*What the task requires:*
Read through the data and report every line in which the word "good" occurs.

*Input data:*
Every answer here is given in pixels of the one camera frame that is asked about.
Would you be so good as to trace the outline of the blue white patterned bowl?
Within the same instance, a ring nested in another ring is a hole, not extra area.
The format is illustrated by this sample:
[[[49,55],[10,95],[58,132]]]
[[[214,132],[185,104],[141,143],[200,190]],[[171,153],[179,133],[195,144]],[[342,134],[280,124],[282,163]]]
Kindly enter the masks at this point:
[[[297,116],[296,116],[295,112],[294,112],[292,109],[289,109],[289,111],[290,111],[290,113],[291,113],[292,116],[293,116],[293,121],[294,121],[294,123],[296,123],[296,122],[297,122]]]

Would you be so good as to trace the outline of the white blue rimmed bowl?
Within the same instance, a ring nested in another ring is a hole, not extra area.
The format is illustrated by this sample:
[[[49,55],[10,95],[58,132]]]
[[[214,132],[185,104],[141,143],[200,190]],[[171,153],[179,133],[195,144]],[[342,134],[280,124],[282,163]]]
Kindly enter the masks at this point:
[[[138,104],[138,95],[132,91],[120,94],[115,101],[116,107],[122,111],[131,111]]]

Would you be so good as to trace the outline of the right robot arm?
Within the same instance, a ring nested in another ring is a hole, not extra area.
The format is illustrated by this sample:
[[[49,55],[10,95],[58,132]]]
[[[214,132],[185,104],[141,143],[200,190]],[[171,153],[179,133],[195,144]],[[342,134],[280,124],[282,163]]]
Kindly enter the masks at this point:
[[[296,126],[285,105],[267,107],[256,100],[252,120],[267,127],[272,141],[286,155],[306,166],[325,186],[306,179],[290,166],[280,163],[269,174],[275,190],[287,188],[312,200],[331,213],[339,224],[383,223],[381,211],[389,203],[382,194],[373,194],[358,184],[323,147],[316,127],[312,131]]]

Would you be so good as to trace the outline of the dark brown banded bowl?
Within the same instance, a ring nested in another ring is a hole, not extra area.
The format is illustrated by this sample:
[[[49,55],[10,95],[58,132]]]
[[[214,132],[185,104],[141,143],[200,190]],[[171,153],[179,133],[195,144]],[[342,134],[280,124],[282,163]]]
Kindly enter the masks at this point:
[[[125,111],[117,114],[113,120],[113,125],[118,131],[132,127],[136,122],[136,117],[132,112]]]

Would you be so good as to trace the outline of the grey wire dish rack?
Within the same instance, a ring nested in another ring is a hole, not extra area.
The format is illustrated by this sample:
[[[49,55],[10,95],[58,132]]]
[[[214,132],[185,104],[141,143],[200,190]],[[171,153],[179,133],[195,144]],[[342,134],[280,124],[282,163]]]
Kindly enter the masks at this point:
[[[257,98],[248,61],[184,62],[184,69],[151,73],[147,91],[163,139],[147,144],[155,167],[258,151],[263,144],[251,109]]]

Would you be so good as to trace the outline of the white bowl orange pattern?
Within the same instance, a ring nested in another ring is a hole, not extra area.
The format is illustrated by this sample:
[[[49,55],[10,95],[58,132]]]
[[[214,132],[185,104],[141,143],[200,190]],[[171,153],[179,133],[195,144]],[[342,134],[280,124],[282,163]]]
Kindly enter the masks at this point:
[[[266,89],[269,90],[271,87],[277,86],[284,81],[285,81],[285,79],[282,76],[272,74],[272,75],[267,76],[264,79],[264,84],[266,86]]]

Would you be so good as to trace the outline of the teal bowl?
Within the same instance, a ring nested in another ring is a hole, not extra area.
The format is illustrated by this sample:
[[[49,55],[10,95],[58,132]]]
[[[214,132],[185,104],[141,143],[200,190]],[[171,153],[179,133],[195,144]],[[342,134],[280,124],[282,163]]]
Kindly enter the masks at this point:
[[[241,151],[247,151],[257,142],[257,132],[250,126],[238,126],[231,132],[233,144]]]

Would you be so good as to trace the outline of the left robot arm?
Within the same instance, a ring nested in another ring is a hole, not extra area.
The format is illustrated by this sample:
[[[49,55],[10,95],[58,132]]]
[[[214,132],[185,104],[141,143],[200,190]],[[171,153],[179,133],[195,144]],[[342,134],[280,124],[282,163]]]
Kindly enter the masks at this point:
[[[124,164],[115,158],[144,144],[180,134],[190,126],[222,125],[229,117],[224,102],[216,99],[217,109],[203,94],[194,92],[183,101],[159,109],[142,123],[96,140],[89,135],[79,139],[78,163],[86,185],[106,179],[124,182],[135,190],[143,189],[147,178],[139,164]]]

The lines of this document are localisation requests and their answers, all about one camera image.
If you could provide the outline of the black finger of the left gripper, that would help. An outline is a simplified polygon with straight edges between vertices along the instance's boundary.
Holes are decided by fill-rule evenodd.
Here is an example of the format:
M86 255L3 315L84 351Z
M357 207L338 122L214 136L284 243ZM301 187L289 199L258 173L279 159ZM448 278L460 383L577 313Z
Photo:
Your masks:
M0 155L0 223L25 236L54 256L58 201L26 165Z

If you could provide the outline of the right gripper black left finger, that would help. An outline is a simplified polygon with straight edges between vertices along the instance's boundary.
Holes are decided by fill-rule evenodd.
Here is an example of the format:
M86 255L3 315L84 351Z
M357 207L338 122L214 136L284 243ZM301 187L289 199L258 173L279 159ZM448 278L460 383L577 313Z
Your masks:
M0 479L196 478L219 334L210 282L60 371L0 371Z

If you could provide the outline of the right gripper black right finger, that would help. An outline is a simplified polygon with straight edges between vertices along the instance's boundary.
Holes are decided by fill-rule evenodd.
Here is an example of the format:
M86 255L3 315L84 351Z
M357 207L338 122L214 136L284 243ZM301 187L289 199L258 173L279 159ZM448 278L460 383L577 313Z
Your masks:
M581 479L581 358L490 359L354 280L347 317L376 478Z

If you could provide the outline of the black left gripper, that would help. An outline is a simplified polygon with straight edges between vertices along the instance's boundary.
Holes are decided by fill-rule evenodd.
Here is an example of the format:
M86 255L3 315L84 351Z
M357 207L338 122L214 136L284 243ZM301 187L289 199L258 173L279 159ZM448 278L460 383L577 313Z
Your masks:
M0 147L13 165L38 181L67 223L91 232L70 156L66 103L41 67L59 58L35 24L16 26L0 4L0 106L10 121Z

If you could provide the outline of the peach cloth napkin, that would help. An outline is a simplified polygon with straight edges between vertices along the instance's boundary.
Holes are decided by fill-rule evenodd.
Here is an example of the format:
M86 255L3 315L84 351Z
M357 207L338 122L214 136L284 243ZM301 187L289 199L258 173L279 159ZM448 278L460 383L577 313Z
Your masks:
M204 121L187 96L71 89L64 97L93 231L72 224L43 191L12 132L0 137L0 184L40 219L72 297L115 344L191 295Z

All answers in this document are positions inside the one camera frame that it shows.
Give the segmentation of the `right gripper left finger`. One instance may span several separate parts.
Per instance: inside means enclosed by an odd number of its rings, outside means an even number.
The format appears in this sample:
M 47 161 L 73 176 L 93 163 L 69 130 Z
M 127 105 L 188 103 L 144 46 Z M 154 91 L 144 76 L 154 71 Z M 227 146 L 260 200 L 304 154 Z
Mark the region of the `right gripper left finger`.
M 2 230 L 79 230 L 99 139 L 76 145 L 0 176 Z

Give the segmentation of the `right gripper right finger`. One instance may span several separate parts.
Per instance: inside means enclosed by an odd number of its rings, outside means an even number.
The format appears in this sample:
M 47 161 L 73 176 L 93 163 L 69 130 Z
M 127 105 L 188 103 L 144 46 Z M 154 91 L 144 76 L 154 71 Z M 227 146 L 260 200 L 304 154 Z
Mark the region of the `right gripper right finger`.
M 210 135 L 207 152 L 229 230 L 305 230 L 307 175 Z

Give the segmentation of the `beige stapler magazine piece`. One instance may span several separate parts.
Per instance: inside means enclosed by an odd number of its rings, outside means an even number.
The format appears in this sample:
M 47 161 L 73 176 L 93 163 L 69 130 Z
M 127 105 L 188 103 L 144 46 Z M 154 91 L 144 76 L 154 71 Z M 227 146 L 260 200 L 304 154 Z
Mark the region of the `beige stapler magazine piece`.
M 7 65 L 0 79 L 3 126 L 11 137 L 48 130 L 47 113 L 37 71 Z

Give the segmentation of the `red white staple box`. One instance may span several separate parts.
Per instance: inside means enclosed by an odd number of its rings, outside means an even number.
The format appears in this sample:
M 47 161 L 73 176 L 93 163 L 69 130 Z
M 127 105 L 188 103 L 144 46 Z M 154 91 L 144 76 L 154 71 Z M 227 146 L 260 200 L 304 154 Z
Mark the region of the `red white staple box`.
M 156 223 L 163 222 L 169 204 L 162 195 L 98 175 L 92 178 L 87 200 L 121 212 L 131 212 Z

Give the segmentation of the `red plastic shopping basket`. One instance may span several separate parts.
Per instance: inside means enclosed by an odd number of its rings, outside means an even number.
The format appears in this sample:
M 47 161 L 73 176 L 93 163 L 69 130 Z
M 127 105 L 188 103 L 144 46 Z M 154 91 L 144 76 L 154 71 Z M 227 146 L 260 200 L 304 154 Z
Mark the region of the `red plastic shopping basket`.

*Exercise result:*
Would you be so good as to trace the outline of the blue white patterned bowl?
Would you be so good as to trace the outline of the white blue rimmed bowl?
Would you be so good as to trace the outline of the right robot arm?
Would you be so good as to trace the outline of the dark brown banded bowl?
Would you be so good as to trace the outline of the grey wire dish rack?
Would you be so good as to trace the outline of the white bowl orange pattern?
Would you be so good as to trace the outline of the teal bowl?
Would you be so good as to trace the outline of the left robot arm?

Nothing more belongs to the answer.